### INFORMATION GIVEN
-----

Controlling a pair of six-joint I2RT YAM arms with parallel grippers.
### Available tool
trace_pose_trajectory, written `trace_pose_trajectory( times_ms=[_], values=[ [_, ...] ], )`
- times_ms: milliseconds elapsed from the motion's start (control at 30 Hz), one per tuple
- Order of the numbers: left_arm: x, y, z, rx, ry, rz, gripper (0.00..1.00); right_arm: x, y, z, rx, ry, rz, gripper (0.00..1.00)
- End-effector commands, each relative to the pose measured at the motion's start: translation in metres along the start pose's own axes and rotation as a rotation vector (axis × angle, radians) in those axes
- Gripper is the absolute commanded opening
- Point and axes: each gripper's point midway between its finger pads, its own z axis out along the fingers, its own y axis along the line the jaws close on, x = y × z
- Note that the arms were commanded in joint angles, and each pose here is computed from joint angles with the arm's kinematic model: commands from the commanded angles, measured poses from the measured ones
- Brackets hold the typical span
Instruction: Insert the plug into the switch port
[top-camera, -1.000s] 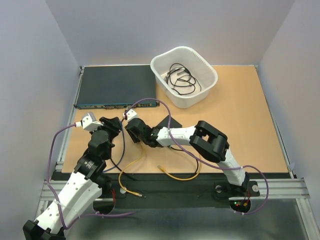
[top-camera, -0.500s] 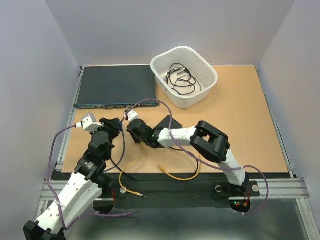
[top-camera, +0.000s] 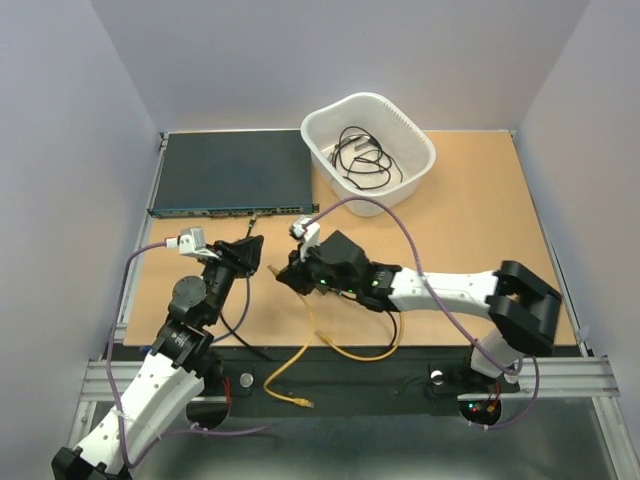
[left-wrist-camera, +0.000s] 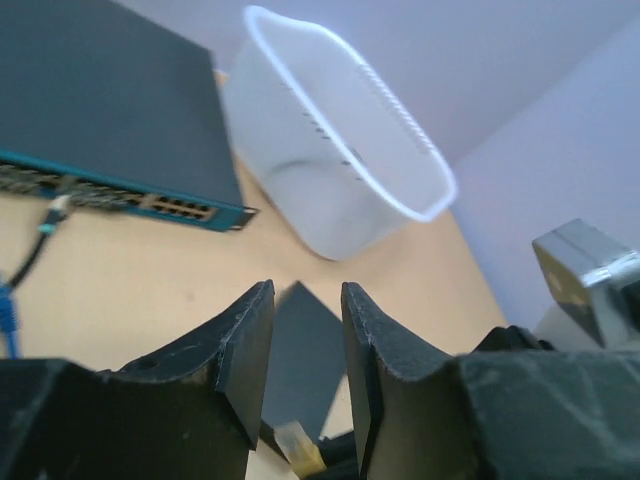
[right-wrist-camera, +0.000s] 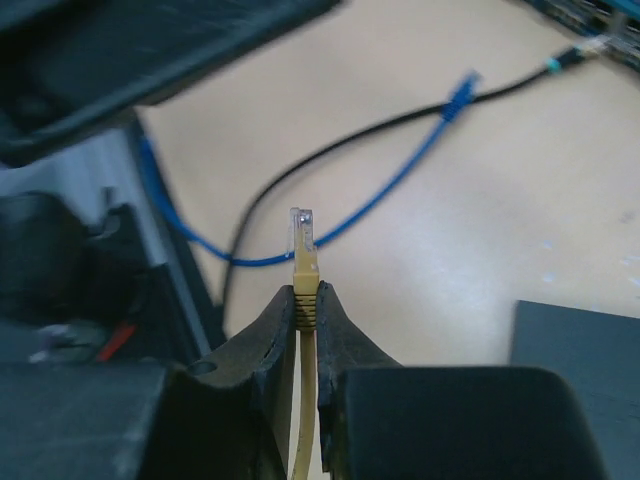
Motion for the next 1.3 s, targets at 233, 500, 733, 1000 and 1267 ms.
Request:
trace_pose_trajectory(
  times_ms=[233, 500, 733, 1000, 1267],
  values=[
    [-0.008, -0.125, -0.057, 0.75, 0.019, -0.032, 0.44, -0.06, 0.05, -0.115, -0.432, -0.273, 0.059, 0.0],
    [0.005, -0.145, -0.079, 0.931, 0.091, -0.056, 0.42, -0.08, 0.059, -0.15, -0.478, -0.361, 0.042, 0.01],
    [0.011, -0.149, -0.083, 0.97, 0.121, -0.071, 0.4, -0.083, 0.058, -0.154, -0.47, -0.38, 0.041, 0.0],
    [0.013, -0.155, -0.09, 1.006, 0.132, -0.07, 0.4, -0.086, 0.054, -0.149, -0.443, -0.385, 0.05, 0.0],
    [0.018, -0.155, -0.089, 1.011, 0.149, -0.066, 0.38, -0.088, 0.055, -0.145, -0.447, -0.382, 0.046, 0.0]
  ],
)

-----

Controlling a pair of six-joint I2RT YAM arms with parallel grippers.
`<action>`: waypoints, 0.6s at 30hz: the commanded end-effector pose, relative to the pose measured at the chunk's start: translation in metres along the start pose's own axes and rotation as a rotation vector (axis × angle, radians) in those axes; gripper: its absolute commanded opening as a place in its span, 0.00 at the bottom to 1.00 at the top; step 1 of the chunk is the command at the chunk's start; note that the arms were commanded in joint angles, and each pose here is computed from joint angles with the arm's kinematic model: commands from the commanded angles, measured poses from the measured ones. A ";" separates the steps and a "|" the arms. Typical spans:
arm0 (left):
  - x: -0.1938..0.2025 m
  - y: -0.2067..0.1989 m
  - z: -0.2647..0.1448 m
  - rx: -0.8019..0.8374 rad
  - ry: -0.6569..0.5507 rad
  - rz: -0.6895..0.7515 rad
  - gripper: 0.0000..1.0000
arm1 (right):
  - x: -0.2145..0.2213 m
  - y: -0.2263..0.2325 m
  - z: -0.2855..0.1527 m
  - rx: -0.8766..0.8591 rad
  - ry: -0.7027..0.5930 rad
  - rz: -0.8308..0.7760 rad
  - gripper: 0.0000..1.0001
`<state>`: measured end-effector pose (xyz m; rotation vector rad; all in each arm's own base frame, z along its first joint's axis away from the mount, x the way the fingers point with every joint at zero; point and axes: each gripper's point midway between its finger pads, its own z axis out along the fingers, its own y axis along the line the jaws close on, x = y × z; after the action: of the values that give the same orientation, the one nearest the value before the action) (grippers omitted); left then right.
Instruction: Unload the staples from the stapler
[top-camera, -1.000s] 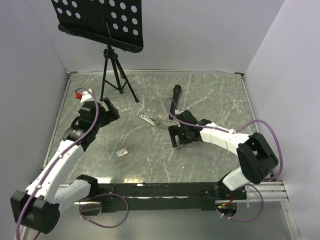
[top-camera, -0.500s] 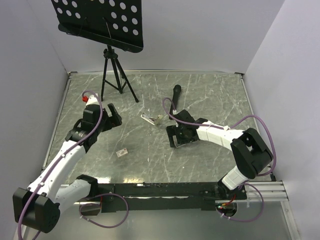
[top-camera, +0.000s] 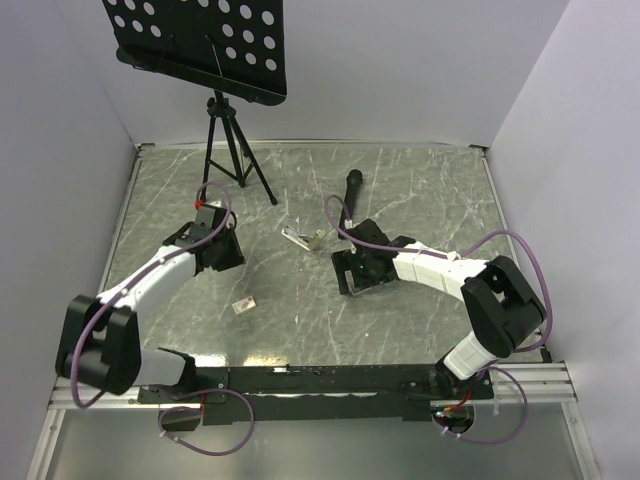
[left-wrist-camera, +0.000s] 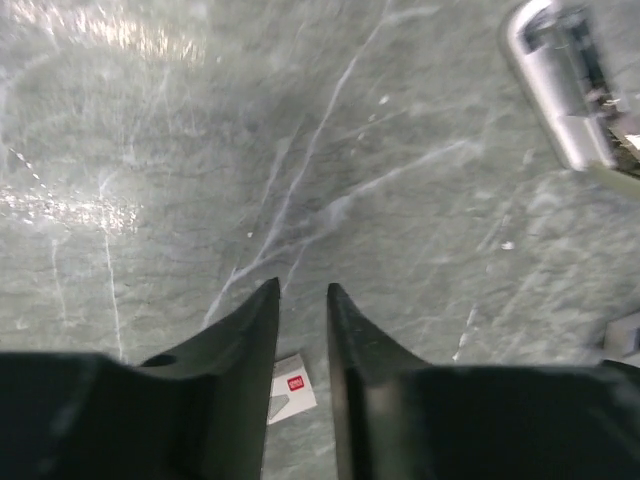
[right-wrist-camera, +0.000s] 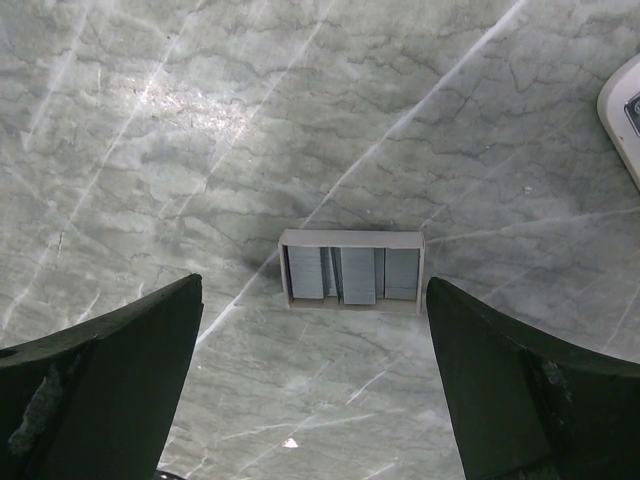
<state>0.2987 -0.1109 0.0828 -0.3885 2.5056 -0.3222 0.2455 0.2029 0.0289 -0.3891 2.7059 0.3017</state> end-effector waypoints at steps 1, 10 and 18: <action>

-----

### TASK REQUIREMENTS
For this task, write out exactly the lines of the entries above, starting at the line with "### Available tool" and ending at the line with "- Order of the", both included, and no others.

### EXERCISE RESPONSE
### Available tool
trace_pose_trajectory, written `trace_pose_trajectory( times_ms=[_], values=[ [_, ...] ], )`
- times_ms: milliseconds elapsed from the motion's start (control at 30 Hz), one per tuple
- Order of the numbers: left_arm: x, y, z, rx, ry, rz, gripper (0.00..1.00); right_arm: x, y, z, rx, ry, rz, gripper (0.00..1.00)

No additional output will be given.